### TASK BRIEF
Leave out the pictures and restate the rest of the data exactly.

### SOURCE DATA

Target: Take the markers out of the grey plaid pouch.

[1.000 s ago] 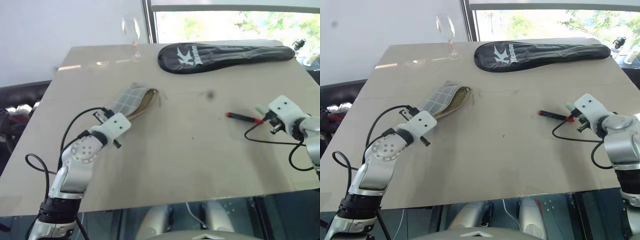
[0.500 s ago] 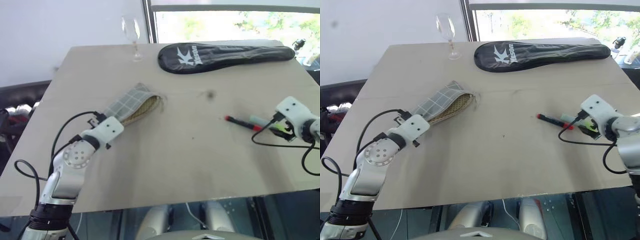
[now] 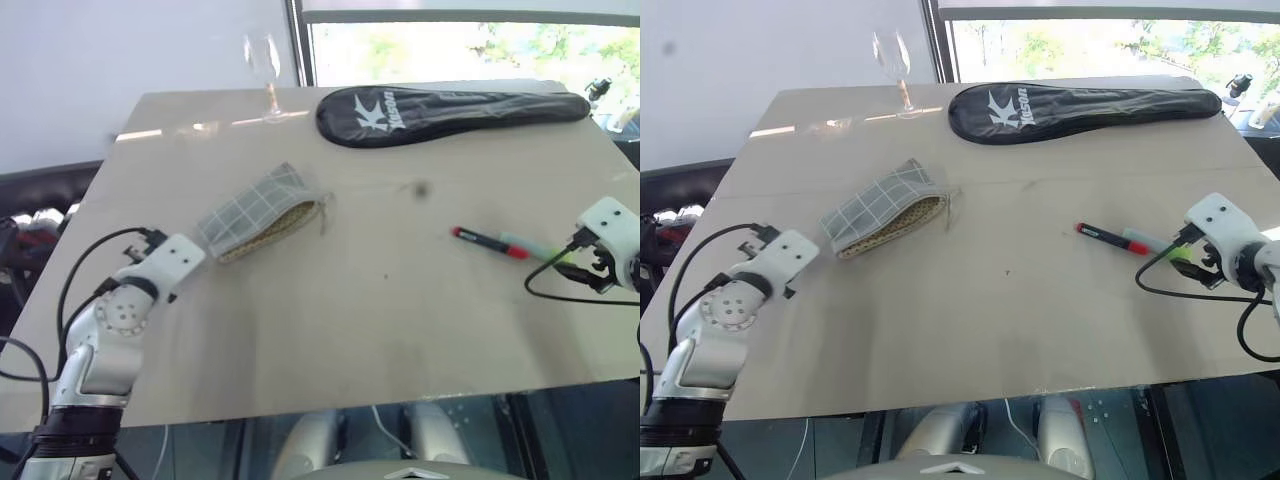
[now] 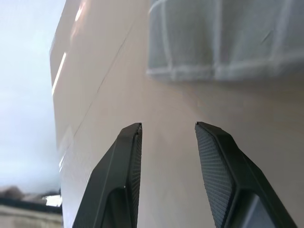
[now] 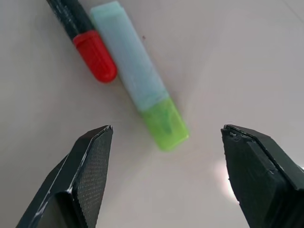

### SOLUTION TO THE PROBLEM
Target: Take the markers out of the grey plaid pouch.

[1.000 s ago] 
[0.500 s ago] 
[now] 
[now] 
[now] 

Nothing else remains for this exercise.